Paul Savoie / Sauvageau Sauvageau : Vie et mort de Sauvageau
Paul Savoie est né la même année qu’Yves Sauvageau, auteur à la plume libre et déraisonnable qui s’est suicidé à 24 ans en pleine crise d’Octobre. Dans Sauvageau Sauvageau, une mise en scène de Christian Lapointe, il incarne une représentation fantasmée de l’auteur: occasion rare de replonger dans son œuvre.
Il est mort avant d’avoir pu édifier l’œuvre grandiose qui germait dans ses premiers textes: Yves Sauvageau était à 24 ans un phénomène de curiosité, auteur d’une œuvre pleine de promesses pour laquelle les observateurs du théâtre s’enthousiasmaient. «Il était de la trempe d’un Michel Tremblay», lisait-on ici et là, malgré une œuvre fragmentaire et inachevée qui, dans sa radicalité et sa liberté formelle, n’est pas toujours facile à décrypter. Sa pièce la plus connue, Wouf-Wouf, présente un personnage romantique au possible, jeune homme d’absolu qui, dans une pièce au style et à la temporalité éclatés, déploie un regard férocement critique sur un Québec déjà perdu dans le consumérisme et dans l’absence de rêves.
D’abord invité par le Centre des auteurs dramatiques (CEAD) à orchestrer une lecture publique, le metteur en scène Christian Lapointe a lu toute l’œuvre de Sauvageau pour en faire un montage dramatique étonnant dans lequel un Sauvageau sexagénaire (Paul Savoie), qui a l’âge exact qu’il aurait en 2015, dialogue avec le fougueux jeune homme de 24 ans qu’il était en 1970 (Gabriel Szabo). Celui-là, Savoie se souvient de l’avoir croisé dans les corridors de l’école de théâtre et de l’avoir vu sur scène. «Il était hypertalentueux comme acteur», se souvient-il.
«Ce qui est particulier, dit Savoie, c’est que le dialogue que Christian a construit pour le Sauvageau de 69 ans a été tiré des textes qu’il a écrits jeune, comme si déjà dans l’écriture de jeunesse se trouvaient les ferments de la maturité à venir. Le vieux Yves Sauvageau apparaît ainsi parfois comme un dédoublement, mais c’est aussi une figure paternelle ou l’évocation d’un amant. J’ai toujours voulu travailler avec Lapointe, qui est un artiste brillant et un vrai homme de théâtre, mais quand il m’a remis ce texte-là, j’ai senti un grand vertige; je ne savais pas ce qu’on en ferait. Et à la lecture publique, il y a eu une vraie rencontre avec le public; les gens ont été vraiment interpellés.»

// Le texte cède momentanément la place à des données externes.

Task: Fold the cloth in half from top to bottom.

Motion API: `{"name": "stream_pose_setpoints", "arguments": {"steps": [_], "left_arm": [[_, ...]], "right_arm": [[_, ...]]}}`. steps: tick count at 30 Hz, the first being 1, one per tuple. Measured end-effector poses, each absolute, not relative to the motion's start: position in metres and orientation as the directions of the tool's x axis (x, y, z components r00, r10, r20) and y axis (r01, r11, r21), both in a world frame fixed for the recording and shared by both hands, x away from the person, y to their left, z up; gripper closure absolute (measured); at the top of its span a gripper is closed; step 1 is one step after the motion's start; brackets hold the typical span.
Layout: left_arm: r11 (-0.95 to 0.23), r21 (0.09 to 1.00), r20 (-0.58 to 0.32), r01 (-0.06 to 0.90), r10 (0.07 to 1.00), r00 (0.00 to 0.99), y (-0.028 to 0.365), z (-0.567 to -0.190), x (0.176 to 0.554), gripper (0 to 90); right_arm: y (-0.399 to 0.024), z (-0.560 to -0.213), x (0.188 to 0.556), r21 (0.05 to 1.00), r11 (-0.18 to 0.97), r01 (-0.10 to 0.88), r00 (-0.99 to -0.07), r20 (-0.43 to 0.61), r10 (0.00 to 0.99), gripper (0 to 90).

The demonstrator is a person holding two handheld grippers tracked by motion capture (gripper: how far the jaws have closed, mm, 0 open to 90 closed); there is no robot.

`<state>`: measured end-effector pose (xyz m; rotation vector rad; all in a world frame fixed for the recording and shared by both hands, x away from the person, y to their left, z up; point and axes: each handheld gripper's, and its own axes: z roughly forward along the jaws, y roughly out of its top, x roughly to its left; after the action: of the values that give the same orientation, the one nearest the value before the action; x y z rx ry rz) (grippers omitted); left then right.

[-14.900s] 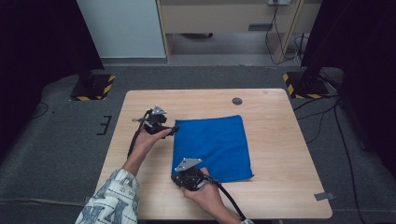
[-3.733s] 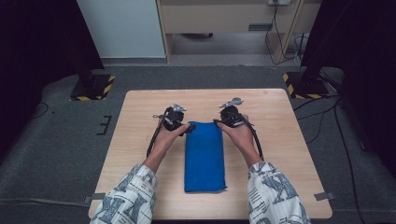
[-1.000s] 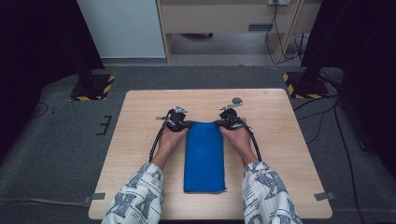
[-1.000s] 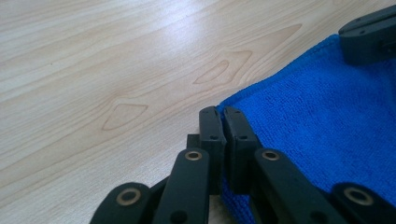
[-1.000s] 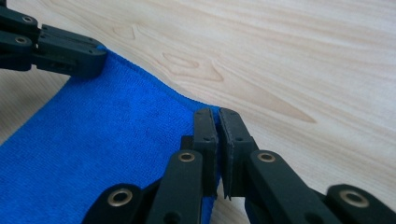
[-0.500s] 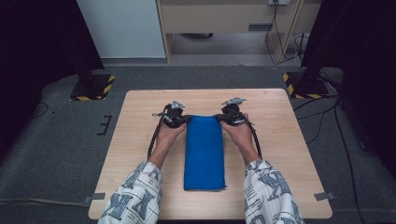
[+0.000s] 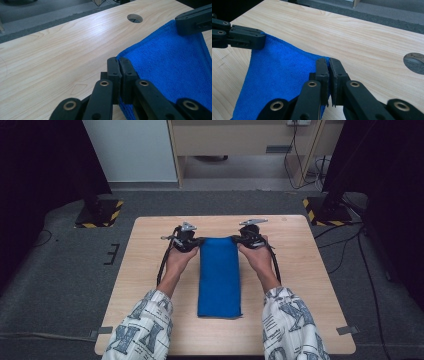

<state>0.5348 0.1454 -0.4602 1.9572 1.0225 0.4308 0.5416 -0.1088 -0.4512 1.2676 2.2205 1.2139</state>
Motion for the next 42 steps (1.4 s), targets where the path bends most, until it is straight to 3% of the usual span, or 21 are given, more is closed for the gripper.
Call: {"name": "stream_pose_setpoints", "arguments": {"steps": [21,42], "left_arm": [[-0.296,0.839,-0.049,0.457,0.794,0.606,0.148,-0.434,0.542,88.2],[-0.326,0.829,-0.038,0.454,0.777,0.628,0.140,-0.448,0.525,88.2]], "right_arm": [[-0.107,-0.429,0.550,0.833,0.230,0.503,-0.565,0.116,0.816,86.7],[-0.116,-0.451,0.529,0.824,0.254,0.507,-0.589,0.116,0.800,86.7]]}}
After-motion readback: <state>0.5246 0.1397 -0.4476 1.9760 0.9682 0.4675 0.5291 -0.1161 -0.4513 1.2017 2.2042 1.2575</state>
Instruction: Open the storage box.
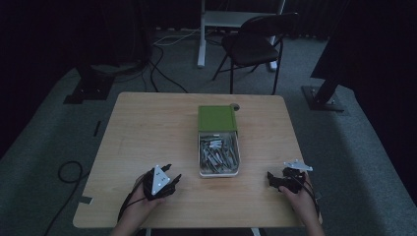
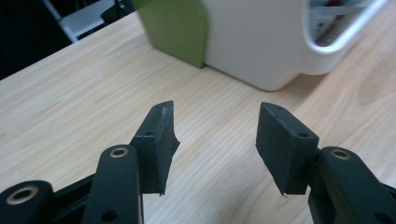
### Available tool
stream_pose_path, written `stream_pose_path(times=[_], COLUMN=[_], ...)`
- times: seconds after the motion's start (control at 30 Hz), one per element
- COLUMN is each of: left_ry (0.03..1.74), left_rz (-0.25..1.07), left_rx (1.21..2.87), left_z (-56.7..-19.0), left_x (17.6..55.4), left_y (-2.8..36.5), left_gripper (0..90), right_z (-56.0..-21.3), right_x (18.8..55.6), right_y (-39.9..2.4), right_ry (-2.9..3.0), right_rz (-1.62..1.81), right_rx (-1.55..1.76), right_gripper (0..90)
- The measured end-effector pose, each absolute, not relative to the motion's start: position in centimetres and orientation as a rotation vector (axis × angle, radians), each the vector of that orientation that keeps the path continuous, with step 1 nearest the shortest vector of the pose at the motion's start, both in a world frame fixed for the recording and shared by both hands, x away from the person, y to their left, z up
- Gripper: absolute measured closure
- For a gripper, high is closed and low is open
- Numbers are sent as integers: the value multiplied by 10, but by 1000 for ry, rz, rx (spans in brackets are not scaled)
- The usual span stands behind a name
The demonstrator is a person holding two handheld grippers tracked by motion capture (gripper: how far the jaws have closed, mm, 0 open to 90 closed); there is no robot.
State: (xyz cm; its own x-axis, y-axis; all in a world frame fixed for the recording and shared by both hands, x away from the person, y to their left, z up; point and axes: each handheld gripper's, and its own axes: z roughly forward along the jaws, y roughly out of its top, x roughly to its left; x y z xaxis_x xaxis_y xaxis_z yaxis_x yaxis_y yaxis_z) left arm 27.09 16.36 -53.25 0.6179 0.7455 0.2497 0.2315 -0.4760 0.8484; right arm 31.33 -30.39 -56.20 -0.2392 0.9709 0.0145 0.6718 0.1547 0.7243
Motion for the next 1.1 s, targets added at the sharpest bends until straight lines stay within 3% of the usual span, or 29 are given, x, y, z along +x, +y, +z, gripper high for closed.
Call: stream_pose_path(times=[0.3, 0.47, 0.67, 0.77, 0.83, 1.1], left_ry=[905, 966, 1041, 1058, 1076, 1187], left_rz=[731, 700, 672, 691, 704, 721], left_rx=[1946, 1907, 1884, 1886, 1897, 1851], left_z=[-531, -530, -531, -532, -534, -535], left_x=[276, 278, 280, 280, 280, 281], left_y=[192, 206, 223, 229, 233, 251], left_gripper=[421, 347, 183, 170, 110, 73], right_z=[-562, -562, -562, -562, -562, -562], right_x=[313, 313, 313, 313, 313, 313], right_y=[-304, -304, -304, -304, -304, -304], right_ry=[1977, 1977, 1977, 1978, 1978, 1978], right_rz=[861, 861, 861, 861, 861, 861], right_rx=[1559, 1559, 1559, 1559, 1559, 1559], right_gripper=[116, 116, 116, 116, 116, 116])
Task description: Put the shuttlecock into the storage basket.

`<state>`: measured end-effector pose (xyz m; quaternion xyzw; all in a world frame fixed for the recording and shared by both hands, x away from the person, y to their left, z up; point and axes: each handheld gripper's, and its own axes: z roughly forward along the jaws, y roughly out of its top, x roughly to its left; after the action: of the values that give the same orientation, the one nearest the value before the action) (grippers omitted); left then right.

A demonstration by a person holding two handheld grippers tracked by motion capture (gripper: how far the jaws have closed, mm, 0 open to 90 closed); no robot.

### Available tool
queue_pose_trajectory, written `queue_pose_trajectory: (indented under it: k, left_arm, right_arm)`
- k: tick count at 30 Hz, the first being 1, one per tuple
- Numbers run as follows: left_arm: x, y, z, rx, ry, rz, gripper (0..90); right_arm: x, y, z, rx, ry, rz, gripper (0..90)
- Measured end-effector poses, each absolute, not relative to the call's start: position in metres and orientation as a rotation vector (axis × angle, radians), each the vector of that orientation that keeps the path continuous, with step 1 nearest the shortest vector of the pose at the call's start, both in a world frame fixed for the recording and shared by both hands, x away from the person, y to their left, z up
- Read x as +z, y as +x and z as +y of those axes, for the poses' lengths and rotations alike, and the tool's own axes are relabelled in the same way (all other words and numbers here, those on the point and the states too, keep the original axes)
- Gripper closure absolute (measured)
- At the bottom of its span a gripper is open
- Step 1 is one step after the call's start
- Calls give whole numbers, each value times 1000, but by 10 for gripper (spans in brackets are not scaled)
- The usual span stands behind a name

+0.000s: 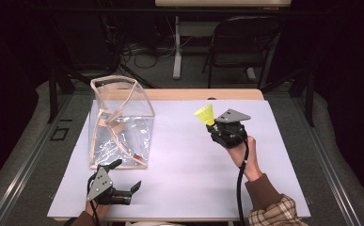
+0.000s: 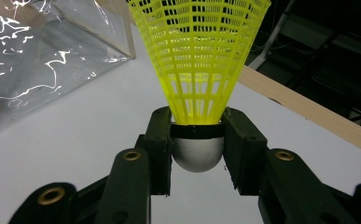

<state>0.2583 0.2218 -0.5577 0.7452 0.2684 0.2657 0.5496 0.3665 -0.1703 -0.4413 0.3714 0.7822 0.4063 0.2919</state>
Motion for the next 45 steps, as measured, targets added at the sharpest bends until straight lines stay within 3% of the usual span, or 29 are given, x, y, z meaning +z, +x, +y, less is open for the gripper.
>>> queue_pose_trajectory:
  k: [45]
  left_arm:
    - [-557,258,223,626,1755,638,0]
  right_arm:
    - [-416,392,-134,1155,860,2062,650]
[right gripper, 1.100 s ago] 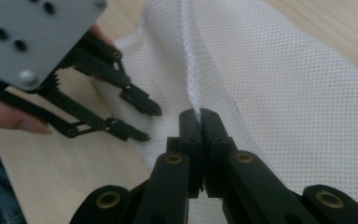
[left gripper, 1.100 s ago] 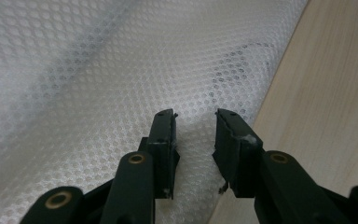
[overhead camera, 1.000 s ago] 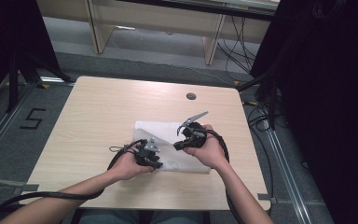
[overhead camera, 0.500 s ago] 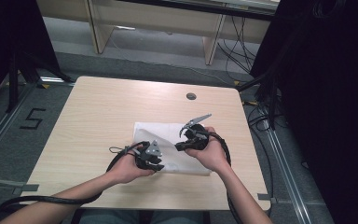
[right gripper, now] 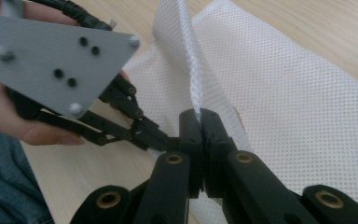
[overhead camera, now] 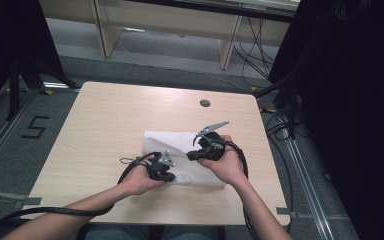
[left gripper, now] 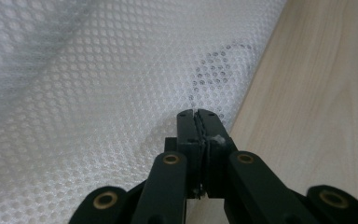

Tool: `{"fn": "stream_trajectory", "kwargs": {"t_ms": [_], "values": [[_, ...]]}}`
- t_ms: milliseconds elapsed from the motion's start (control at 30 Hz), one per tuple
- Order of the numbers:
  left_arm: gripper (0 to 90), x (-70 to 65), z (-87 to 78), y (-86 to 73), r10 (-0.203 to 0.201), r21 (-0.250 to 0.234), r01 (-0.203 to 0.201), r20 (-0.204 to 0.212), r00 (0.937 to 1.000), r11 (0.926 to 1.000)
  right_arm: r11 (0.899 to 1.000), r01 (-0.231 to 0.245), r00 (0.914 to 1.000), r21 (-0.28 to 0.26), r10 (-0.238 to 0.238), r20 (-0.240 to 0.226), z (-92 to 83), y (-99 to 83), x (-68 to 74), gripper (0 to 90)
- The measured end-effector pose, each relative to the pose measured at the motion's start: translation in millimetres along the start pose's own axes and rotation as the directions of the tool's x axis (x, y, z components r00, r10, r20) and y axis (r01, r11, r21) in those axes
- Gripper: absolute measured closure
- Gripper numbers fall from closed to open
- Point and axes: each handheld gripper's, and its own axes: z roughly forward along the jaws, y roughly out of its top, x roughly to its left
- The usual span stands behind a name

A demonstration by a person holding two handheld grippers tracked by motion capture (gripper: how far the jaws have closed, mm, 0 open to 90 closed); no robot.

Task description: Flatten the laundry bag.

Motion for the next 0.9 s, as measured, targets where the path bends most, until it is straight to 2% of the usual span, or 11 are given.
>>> {"fn": "stream_trajectory", "kwargs": {"t_ms": [267, 333, 433, 467, 500, 567, 600, 633, 700, 867, 900], "values": [[86.0, -3.7, -7.2, 0.0, 0.035, 0.016, -0.035, -0.022, 0.9991, 0.9993, 0.999, 0.017, 0.9996, 0.030, -0.017, -0.021, -8.7, -3.1, 14.4, 89.8], [86.1, -13.4, -20.0, 0.5, 0.052, -0.009, -0.052, -0.011, 0.9986, 0.9986, 0.999, 0.013, 0.9994, 0.034, -0.012, -0.033, -9.7, -5.0, 16.7, 89.8], [86.1, -15.6, -33.9, 0.3, 0.087, 0.012, -0.087, 0.010, 0.9961, 0.9961, 1.000, 0.020, 0.9993, 0.022, -0.019, -0.034, -9.0, -7.3, 17.7, 89.8], [86.1, -18.1, -39.3, -1.1, 0.061, -0.018, -0.061, 0.007, 0.9981, 0.9980, 0.999, 0.011, 0.9997, 0.044, -0.010, -0.020, -10.7, -8.0, 18.0, 89.8], [86.0, -17.2, -47.3, -2.8, 0.057, -0.012, -0.056, 0.014, 0.9983, 0.9983, 1.000, 0.024, 0.9993, 0.017, -0.023, -0.029, -8.3, -10.3, 19.4, 89.8], [86.2, -12.8, -59.8, -7.6, 0.040, -0.027, -0.039, 0.022, 0.9990, 0.9989, 0.999, 0.023, 0.9992, 0.031, -0.022, -0.034, -10.0, -11.3, 19.4, 89.8], [86.2, -11.0, -66.4, -12.5, -0.007, -0.052, 0.008, 0.019, 0.9998, 0.9986, 0.999, 0.028, 0.9987, 0.037, -0.026, -0.043, -10.5, -11.9, 19.4, 89.8], [86.3, -6.1, -74.0, -16.2, 0.019, -0.029, -0.018, 0.009, 0.9998, 0.9994, 0.999, 0.030, 0.9986, 0.038, -0.028, -0.044, -9.6, -13.6, 20.7, 89.8], [86.4, -0.7, -86.4, -25.7, 0.003, -0.025, -0.003, -0.020, 0.9998, 0.9997, 0.999, 0.028, 0.9986, 0.043, -0.026, -0.046, -9.7, -16.9, 23.0, 89.8], [83.6, 9.8, -97.8, -55.9, -0.100, -0.040, 0.099, -0.037, 0.9942, 0.9943, 0.998, 0.009, 0.9982, 0.056, -0.005, -0.059, -8.9, -26.4, 31.7, 89.8], [83.5, 9.8, -97.8, -55.9, -0.100, -0.040, 0.099, -0.037, 0.9942, 0.9943, 0.998, 0.015, 0.9984, 0.055, -0.012, -0.054, -8.7, -27.7, 32.1, 89.8]]}}
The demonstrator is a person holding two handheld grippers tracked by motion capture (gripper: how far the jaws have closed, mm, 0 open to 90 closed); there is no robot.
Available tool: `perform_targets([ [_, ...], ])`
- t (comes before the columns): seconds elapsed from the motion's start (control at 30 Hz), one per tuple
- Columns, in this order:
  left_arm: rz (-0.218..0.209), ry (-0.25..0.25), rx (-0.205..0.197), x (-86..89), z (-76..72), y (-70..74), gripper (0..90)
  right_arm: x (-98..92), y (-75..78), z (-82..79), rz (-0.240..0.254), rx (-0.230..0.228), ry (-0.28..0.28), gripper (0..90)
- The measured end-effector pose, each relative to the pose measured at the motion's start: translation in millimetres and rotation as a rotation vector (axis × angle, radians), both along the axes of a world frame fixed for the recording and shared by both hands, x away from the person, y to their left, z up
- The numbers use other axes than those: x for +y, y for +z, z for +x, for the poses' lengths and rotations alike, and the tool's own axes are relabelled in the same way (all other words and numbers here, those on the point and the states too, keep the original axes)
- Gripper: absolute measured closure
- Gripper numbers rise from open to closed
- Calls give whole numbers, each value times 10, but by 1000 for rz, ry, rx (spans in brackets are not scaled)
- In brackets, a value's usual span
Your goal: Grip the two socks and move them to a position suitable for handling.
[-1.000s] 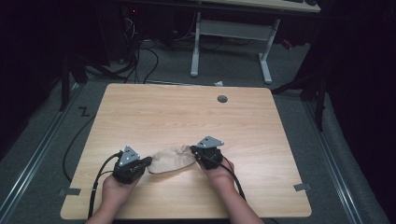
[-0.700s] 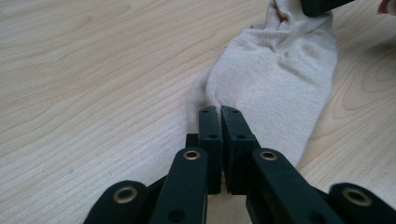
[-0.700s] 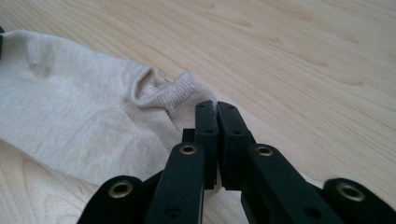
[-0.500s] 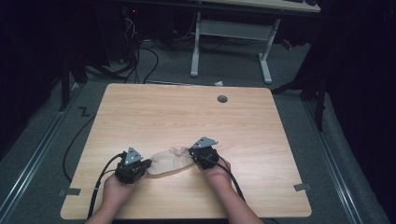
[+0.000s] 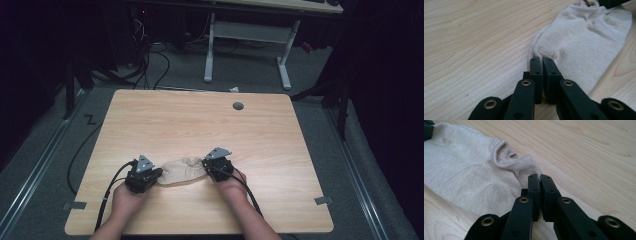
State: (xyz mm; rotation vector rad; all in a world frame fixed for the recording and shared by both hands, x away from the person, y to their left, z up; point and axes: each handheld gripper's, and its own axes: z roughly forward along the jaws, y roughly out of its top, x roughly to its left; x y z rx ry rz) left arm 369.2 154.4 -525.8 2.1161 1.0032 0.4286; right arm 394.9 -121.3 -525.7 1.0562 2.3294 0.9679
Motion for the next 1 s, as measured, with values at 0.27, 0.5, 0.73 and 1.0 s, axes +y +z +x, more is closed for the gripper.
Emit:
perform_targets([
  [0.27, -6, 15, -11, -7, 106, -20, 835, -14, -6, -13, 3, 8, -8, 843],
  [0.5, -71, 54, -53, 79, 72, 106, 701, -60, 72, -71, 34, -9, -29, 725],
  [0.73, -92, 70, -96, 212, -32, 247, 603, -156, 165, -177, 56, -42, -36, 673],
  [1.0, -90, 76, -127, 416, -270, 380, 555, -348, 214, -320, 76, -67, -58, 588],
])
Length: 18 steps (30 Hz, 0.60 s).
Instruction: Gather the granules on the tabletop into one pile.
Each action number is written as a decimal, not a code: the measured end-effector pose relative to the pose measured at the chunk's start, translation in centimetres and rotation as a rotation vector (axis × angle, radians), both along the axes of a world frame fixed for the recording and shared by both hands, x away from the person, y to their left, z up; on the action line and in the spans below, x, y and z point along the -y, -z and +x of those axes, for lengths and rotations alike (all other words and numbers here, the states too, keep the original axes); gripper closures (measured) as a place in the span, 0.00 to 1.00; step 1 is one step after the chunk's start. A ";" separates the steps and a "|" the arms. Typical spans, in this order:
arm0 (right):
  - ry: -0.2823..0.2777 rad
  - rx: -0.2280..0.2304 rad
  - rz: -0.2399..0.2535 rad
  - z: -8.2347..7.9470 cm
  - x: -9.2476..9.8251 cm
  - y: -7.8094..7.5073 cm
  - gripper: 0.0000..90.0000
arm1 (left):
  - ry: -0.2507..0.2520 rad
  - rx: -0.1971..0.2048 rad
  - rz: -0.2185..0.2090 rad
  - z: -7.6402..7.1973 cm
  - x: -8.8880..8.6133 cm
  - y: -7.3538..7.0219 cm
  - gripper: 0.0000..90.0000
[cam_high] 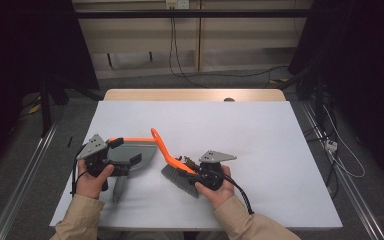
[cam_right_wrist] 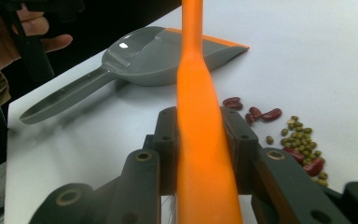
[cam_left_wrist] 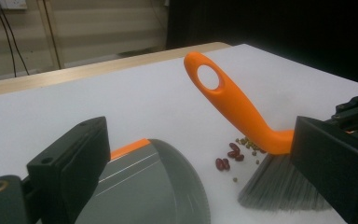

Personne, en effet, ne peut rester insensible devant l’écriture débridée et indomptée de Sauvageau. Fidèle à lui-même et à son intérêt pour un théâtre qui flirte avec la mort et l’absence, Christian Lapointe a ancré le dialogue dans une vive tension entre «la vitalité» et le «désir de mort». Mais ce spectacle sera aussi un hommage à l’homme qu’il fut, par l’intermédiaire d’une première partie documentaire, qui tire profit des recherches de Raymond-Louis Laquerre, un passionné de l’œuvre protéiforme de Sauvageau (il y a consacré son doctorat).
«Ce sera un spectacle intimiste, précise Savoie, mais complètement ouvert, dans lequel la critique sociale apparaît par éclairs.» «On y aborde notamment l’idée que le Québec est dans une forme prolongée de sommeil depuis 1995. Mais ce sera surtout un contact privilégié avec Sauvageau, sa sensibilité, son génie, sa langue. Il a une langue éclatée qui est immédiatement compréhensible et en même temps mystérieuse. C’est très beau.»